Setelah libur berakhir, semester 2 telah datang. Aster sekarang berdiri di dekat gerbang menunggu teman-temannya datang. Napasnya mengeluarkan embun di pagi hari ini. Aster menggosok-gosok tangannya agar hangat. Dirinya selalu lupa membawa sarung tangan padahal sedang musim salju. Aster tidak perlu menoleh untuk mengetahui ada orang yang berdiri di sebelahnya.
“Rasanya seperti sudah lama tidak bertemu. Bagaimana kabarmu?”
Edison memulai pembicaraan tapi saat Aster mau menjawab dirinya malah bersin. Tisu dalam tasnya langsung diambil untuk membersihkan ingus yang keluar. Untung saja tidak sedang menghadap muka Edison.
“Agak lelah, tapi secara garis besar baik-baik saja.”
Aster tahu Edison memperhatikan dirinya dengan teliti. Dia juga tahu Edison tidak percaya dengan kata-katanya. Pada dasarnya Aster memang pintar membaca orang, tapi tidak tahu sejak kapan Aster seperti bisa membaca pikiran Edison. Tentu saja itu merupakan hanya hiperbola, tapi sungguh dirinya semakin mengerti Edison
Edison tidak mengatakan apa-apa dan kembali melihat jam tangannya.
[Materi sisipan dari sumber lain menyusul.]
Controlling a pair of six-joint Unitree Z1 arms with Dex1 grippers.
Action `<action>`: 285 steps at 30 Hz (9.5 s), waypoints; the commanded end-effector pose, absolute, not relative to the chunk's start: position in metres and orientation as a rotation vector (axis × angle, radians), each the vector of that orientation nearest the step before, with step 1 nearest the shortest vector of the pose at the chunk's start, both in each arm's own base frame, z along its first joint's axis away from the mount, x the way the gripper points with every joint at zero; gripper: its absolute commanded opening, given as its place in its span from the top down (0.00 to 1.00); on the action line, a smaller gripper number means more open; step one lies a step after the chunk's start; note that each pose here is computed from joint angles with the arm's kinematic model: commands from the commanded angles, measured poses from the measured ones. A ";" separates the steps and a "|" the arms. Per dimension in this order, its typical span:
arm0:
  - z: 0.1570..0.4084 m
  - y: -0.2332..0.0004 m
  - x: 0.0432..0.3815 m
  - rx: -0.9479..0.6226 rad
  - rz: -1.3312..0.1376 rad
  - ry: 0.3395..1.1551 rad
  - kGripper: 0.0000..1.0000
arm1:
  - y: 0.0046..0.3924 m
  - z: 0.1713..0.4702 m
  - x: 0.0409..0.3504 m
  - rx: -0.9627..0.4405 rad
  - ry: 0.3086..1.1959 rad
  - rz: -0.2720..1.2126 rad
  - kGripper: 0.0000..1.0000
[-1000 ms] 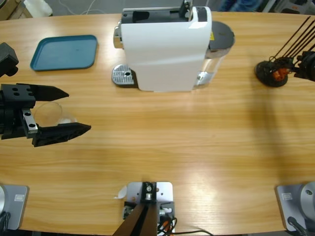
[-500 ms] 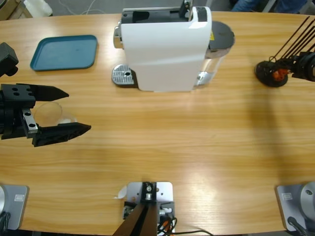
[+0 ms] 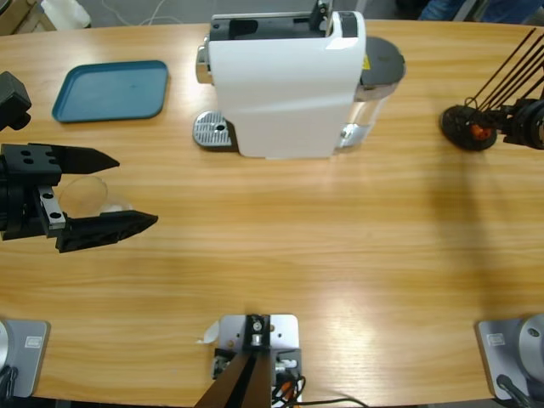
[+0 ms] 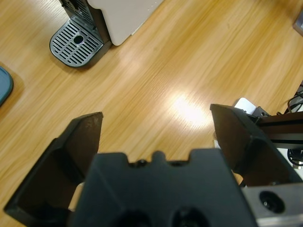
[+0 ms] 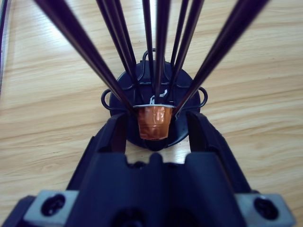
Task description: Pour coffee
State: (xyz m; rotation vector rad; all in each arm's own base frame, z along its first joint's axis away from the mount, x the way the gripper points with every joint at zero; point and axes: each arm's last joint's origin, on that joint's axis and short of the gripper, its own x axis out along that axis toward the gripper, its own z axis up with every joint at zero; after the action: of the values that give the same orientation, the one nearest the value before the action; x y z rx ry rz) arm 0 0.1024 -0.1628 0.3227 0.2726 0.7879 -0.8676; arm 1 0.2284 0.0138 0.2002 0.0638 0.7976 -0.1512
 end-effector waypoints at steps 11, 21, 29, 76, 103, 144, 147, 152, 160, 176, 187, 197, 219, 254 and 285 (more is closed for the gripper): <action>0.316 -0.159 0.101 0.275 -0.851 0.796 0.02 | 0.012 0.197 0.221 0.051 0.821 -0.145 0.62; 0.317 -0.159 0.100 0.273 -0.852 0.793 0.02 | 0.012 0.197 0.219 0.047 0.821 -0.140 0.84; 0.318 -0.157 0.099 0.268 -0.851 0.790 0.02 | 0.012 0.198 0.219 0.047 0.813 -0.141 0.86; 0.315 -0.157 0.099 0.262 -0.851 0.790 0.02 | 0.018 0.284 0.212 0.043 0.658 -0.102 1.00; 0.311 -0.163 0.102 0.254 -0.866 0.787 0.02 | 0.034 0.387 0.140 0.014 0.430 0.077 1.00; 0.327 -0.106 0.071 0.324 -0.866 0.733 0.02 | 0.277 0.369 0.317 -0.691 0.428 1.170 1.00; 0.326 -0.106 0.071 0.325 -0.865 0.735 0.02 | 0.274 0.370 0.322 -0.667 0.417 1.165 1.00; 0.325 -0.105 0.071 0.326 -0.864 0.737 0.02 | 0.273 0.367 0.319 -0.648 0.423 1.203 1.00; 0.324 -0.102 0.069 0.321 -0.865 0.732 0.02 | 0.267 0.344 0.317 -0.646 0.478 1.208 1.00; 0.322 -0.097 0.066 0.311 -0.862 0.728 0.02 | 0.268 0.335 0.324 -0.645 0.494 1.200 1.00; 0.317 -0.092 0.063 0.298 -0.848 0.736 0.02 | 0.259 0.326 0.325 -0.661 0.547 1.134 0.28; 0.319 -0.094 0.064 0.296 -0.849 0.732 0.02 | 0.253 0.349 0.310 -0.680 0.492 1.096 0.06; 0.350 -0.116 0.078 0.265 -0.859 0.684 0.00 | 0.170 0.394 0.153 0.124 0.509 0.284 1.00; 0.335 -0.108 0.078 0.272 -0.823 0.724 0.01 | 0.293 0.395 0.247 0.231 0.593 0.485 1.00; 0.331 -0.102 0.079 0.263 -0.795 0.737 0.01 | 0.351 0.282 0.266 0.127 0.909 0.594 1.00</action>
State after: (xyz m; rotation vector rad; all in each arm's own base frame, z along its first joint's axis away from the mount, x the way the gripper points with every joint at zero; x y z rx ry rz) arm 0 0.0800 -0.1060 0.3449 0.2468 0.6904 -0.8187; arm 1 0.2656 0.3149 0.3681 0.2436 0.6997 0.5637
“Sayang sekali, aku ingin berbicara lebih tapi sepertinya sudah saatnya saya pergi. Sampai ketemu saat voli nanti.”
Edison seperti sudah mau melangkah maju saat Aster melambaikan tangannya. Namun, ketimbang pergi, Edison mengambil pergelangan tangan Aster. Jari bersarung tangannya memegang ujung jari Aster yang tidak memakai apa-apa.
Edison membuka sarung tangannya dan menaruhnya ke telapak Aster. Sebelum Aster bisa bereaksi, Edison berbalik dan berjalan pergi.
“Bagaimana denganmu?” teriak Aster dengan suara seraknya. Edison berhenti dan menoleh ke arah Aster.
“Aku dikenal sebagai orang yang bertangan hangat,“ Edison mengasih lihat tangannya yang kemerahan “,lagipula sebentar lagi aku masuk ruangan. Kamu masih menunggu kan?
“Baik, terima kasih Kak. Sampai ketemu di unit nanti.”
Aster melihat Edison memasukan tangannya ke saku jaket. Kemudian, lelaki itu berjalan semakin jauh ke luar kampus. Sepagi ini sempat ke kampus lalu pergi lagi keluar. Menyadari Edison terus melihat jamnya sepertinya dia ada keperluan pekerjaan. Mungkin juga keperluan yang mepet waktunya.
Aster sedang dalam proses memakai sarung tangan ketika mendengar panggilan Finley dan Amy yang berlari ke arahnya. Finley memberikan cat titipan Aster.
“Terima kasih banyak. Tanpa kalian apa jadinya diriku?” ucap Aster dengan dramatis.
“Bengong sepanjang studio,” jawab Amy secara datar.
“Atau keliling mengganggu kita,” jawab Finley.
Aster menepuk bahu mereka dengan main-main sambil tertawa kecil. Setelah itu dirinya mulai mendorong mereka.
“Ayo, kita nanti telat,”
“Buat apa buru-buru, paling-paling Pak William bakal telat lagi,” ucap Amy sambil menyingkirkan tangan Aster dari bahunya.
“Maaf Amy, aku setuju sama Aster. Mending cepat supaya bisa langsung mulai kerjain.”